Elder Liu's voice turned final. "Shen Lu. You will remain in your quarters. You will not leave without permission. You will not contact others. You will not refine pills without oversight."

Each restriction felt like a rope.

Shen Lu bowed again, deep.

"Yes, Elder."

The hall dismissed him like a problem temporarily shelved.

As he turned to leave, he felt Helian Feng's gaze on his back like a blade resting against spine.

He walked out of the Discipline Hall, and the cold air outside hit him like a slap. The courtyard pines swayed slightly in the wind, needles whispering like gossip.

Shen Lu forced himself to keep walking.

Only when he reached the corridor again did he allow himself one small, shaky breath.

Confined.

Investigated.

His weapon sealed.

And Helian Feng had spoken in a way that made it clear: he wasn't going to let this go. Not because he cared about some outer disciple's injury. Not because he wanted justice for the alchemy hall.

Because he wanted Shen Lu's fall.

Because the book had taught him to believe Shen Lu deserved it.

Shen Lu pressed a hand to his chest wound, feeling the bandages, feeling the fragile boundary between being alive and being a chapter ten corpse.

He had made it through the first confrontation without being dragged to the yard and beaten. That was something.

But survival wasn't just about avoiding death.

It was about avoiding the story itself.

As he reached his quarters, he saw two disciples standing by his door. Their posture was respectful, but their eyes were not.

Guards.

Shen Lu paused, then stepped past them without looking at their faces. Inside his room, the oil lamp still burned low. The mirror still hung on the wall, reflecting a villain's face.

He closed the door behind him, and the guards' footsteps settled outside like a warning.

Shen Lu stood alone, breathing in bitter incense, and tried to steady his thoughts.

He had proven he could call the whip.

He had proven that this body carried power.

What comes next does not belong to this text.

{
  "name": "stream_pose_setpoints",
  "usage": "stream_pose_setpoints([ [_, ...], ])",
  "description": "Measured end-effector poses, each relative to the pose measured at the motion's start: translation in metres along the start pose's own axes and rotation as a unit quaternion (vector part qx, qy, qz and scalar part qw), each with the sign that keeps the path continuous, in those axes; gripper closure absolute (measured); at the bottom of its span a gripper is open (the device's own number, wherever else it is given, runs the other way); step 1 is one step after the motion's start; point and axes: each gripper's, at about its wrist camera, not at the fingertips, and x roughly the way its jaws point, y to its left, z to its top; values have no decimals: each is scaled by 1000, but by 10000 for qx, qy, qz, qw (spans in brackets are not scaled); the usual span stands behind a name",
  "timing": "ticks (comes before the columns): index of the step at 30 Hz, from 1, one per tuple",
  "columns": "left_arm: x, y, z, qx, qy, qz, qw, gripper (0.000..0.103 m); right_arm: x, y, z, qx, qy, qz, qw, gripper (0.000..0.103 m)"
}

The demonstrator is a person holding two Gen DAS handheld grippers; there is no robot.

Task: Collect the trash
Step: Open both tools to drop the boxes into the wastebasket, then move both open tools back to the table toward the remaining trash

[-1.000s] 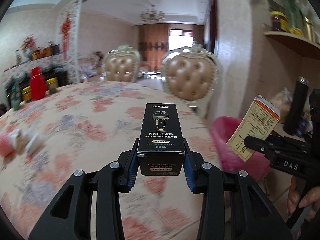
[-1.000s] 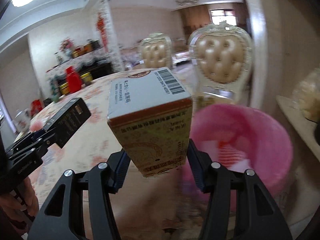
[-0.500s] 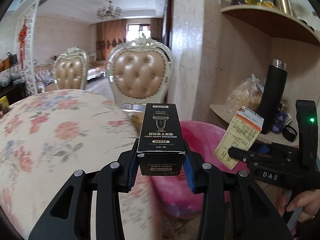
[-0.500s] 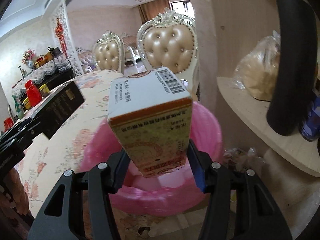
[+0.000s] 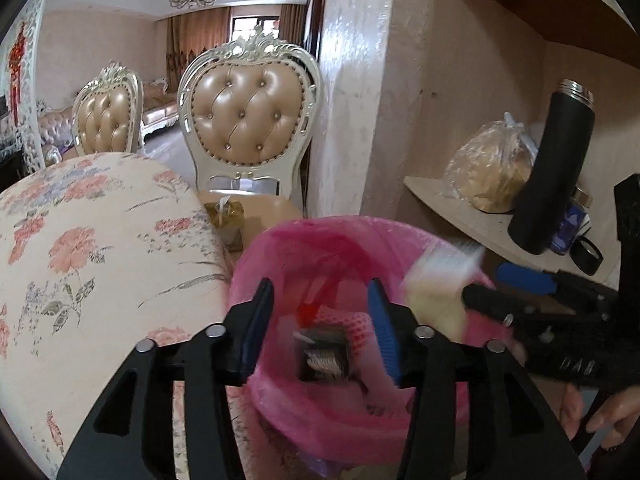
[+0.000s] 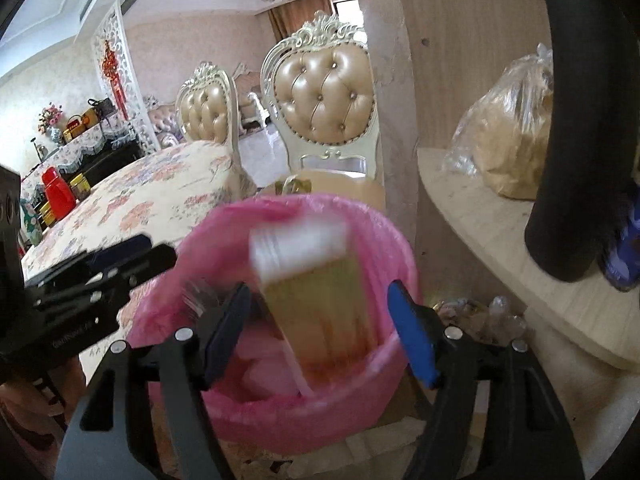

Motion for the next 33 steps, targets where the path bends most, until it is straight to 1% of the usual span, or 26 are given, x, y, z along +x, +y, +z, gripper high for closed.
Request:
stream_pose_setpoints([
  [2, -7, 8, -1, -78, -62, 73, 9999, 35, -1, 0, 3, -7, -61, -67, 10000, 29],
  [4, -21, 20, -4, -233, -219, 230, 9992, 26, -3, 0, 4, 17, -99, -88, 9999, 29],
  [6, -33, 31, -6, -348, -290, 384, 9982, 20, -7, 2, 3, 41, -131, -87, 9999, 29],
  [8, -49, 45, -9, -445, -367, 603, 9965, 11, -10, 8, 3, 31, -151, -50, 9999, 29],
  [9, -61, 55, -12, -515, -440, 781, 9946, 10, -11, 13, 2, 4, -143, -19, 9999, 29],
  [10, -70, 63, -14, -551, -464, 876, 9935, 10, -12, 16, 1, -18, -131, -2, 9999, 29],
  [13, -100, 85, -19, -581, -530, 1243, 9891, 10, -10, 37, 3, -120, -83, 138, 9998, 28],
  [14, -111, 93, -22, -571, -582, 1399, 9868, 10, -9, 51, 3, -179, -70, 246, 9995, 27],
  [16, -141, 115, -30, -544, -709, 1789, 9798, 10, -10, 70, 3, -274, -67, 408, 9988, 24],
  [17, -155, 126, -35, -537, -738, 1971, 9761, 9, -11, 88, 2, -371, -70, 543, 9978, 22],
  [20, -188, 155, -50, -539, -774, 2419, 9657, 9, -13, 130, -3, -619, -39, 820, 9947, 21],
  [22, -214, 182, -66, -597, -753, 2805, 9550, 9, -12, 159, -9, -787, 43, 1033, 9915, 19],
  [25, -247, 219, -86, -813, -661, 3190, 9419, 9, -7, 220, -20, -1190, 231, 1370, 9831, 18],
  [27, -272, 247, -100, -994, -660, 3467, 9304, 9, -7, 252, -25, -1368, 296, 1592, 9773, 18],
  [28, -282, 259, -105, -1062, -662, 3594, 9247, 9, -7, 276, -27, -1487, 326, 1749, 9727, 18],
  [29, -295, 277, -112, -1177, -632, 3784, 9160, 9, -8, 292, -30, -1580, 325, 1851, 9694, 18],
  [30, -304, 291, -118, -1279, -601, 3911, 9094, 9, -9, 309, -32, -1672, 316, 1943, 9661, 18],
  [31, -313, 300, -122, -1360, -599, 3996, 9045, 9, -9, 333, -36, -1805, 316, 2072, 9610, 18],
  [32, -325, 316, -129, -1501, -612, 4143, 8956, 9, -9, 347, -37, -1879, 326, 2144, 9580, 18],
  [33, -332, 325, -133, -1590, -621, 4225, 8901, 9, -9, 364, -40, -1965, 336, 2225, 9543, 18],
])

But he had also drawn Helian Feng's attention in a way that felt like stepping under a storm cloud and daring the lightning to fall.

He needed leverage.

He needed value.

And he needed, somehow, to get close enough to Helian Feng to change the ending—without giving Helian Feng a reason to finish the story early.

Shen Lu stared at his hands.

Alchemy hands.

Hands that could heal.

Hands that had hurt people.

He clenched them into fists until his nails bit into his palms.

Outside, the guards shifted, the sound of armor and cloth.

Inside, Shen Lu whispered, barely audible, as if speaking it might make it real.

"Ten chapters," he said.

Then, with a steadiness he did not feel, he began to plan how to steal himself back from the fate written on a page.